- **Task to complete**:
Take the lines below between the one holding "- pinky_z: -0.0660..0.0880" and the one holding "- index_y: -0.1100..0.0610", inclusive, and copy them exactly. Add nothing.

****************

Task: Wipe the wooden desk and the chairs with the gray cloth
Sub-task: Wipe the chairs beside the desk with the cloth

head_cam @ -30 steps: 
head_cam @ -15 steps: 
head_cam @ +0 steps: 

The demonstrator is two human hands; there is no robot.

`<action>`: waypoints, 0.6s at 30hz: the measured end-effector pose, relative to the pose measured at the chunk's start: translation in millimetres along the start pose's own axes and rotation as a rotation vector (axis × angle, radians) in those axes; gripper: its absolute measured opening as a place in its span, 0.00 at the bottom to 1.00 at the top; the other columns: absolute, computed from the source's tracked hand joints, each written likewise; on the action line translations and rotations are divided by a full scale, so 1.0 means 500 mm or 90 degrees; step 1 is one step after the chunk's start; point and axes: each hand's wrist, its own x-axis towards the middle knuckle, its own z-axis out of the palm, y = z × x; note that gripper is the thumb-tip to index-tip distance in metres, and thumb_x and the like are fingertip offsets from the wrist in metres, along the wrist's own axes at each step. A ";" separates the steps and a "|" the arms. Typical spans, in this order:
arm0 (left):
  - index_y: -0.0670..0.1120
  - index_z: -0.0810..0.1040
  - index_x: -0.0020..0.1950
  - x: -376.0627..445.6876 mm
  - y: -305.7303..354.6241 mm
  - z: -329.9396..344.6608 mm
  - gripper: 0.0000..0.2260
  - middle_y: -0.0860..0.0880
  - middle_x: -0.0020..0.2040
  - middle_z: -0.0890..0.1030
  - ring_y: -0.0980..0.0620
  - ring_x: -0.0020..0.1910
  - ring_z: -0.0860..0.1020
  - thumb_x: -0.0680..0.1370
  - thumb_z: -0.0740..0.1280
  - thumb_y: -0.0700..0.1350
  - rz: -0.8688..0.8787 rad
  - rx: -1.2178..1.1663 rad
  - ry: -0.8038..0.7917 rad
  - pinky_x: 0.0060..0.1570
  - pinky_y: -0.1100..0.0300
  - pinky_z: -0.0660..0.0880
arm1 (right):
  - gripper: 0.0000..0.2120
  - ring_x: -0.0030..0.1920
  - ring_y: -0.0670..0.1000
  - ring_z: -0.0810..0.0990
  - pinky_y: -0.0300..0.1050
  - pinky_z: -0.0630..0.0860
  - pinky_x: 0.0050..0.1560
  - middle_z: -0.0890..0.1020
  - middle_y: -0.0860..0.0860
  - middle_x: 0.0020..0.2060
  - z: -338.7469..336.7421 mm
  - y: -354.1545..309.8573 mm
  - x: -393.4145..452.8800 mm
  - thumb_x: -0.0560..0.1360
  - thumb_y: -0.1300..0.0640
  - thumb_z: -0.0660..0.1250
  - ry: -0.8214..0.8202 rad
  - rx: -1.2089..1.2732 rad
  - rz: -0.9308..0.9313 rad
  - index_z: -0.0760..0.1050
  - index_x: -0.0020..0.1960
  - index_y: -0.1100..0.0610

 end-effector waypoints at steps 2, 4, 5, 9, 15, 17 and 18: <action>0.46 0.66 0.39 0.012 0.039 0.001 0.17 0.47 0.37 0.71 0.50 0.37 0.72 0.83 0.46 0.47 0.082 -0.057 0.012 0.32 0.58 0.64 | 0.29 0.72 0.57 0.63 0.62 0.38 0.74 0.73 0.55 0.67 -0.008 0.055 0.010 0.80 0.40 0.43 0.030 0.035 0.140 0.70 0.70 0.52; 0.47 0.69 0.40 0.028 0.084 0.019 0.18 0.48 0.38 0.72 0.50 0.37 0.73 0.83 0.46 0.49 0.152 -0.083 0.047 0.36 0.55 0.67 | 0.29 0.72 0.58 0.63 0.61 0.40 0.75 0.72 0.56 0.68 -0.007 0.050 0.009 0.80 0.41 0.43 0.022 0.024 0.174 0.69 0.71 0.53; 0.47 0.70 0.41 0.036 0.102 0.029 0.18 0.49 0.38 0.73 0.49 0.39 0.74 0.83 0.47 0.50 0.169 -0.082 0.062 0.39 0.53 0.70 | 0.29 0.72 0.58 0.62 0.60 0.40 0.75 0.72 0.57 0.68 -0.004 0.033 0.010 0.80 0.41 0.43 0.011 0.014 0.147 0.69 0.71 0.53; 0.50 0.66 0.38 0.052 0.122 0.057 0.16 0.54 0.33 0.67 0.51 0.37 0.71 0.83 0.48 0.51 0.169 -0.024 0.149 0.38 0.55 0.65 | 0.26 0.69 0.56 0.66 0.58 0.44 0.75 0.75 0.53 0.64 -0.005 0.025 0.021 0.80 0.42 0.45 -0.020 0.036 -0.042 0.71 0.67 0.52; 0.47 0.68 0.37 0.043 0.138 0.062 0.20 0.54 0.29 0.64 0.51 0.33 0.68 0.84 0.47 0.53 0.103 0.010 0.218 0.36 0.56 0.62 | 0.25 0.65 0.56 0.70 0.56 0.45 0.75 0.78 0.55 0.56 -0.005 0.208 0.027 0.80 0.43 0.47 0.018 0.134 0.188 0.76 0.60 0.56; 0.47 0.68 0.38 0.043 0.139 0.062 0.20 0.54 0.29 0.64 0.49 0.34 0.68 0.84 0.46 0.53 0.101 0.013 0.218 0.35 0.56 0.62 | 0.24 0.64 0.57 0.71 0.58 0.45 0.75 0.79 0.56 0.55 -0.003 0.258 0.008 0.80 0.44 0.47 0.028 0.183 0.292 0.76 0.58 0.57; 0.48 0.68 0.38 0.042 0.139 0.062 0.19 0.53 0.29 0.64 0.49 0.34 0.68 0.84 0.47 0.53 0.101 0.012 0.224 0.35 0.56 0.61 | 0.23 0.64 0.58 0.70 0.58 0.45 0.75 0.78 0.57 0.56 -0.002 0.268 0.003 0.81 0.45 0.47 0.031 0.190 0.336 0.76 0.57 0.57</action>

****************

- **Result**:
  - pinky_z: -0.0660..0.0880
arm1 (right):
  - gripper: 0.0000..0.2120
  - ring_x: -0.0030..0.1920
  - ring_y: -0.0670..0.1000
  - ring_z: -0.0810..0.0990
  - pinky_y: -0.0300..0.1050
  - pinky_z: -0.0630..0.0860
  - pinky_x: 0.0050..0.1560
  - middle_z: -0.0890..0.1020
  - middle_y: -0.0860..0.0860
  - middle_x: 0.0020..0.2060
  - z: -338.7469..336.7421 mm
  - y: -354.1545..309.8573 mm
  - x: -393.4145..452.8800 mm
  - thumb_x: -0.0560..0.1360
  - thumb_y: -0.1300..0.0640
  - thumb_z: -0.0660..0.1250
  - ry: -0.8214..0.8202 rad
  - rx: -1.2089..1.2732 rad
  - rz: -0.9308..0.9313 rad
  - index_z: -0.0760..0.1050
  - index_x: -0.0020..0.1960
  - index_y: -0.1100..0.0610

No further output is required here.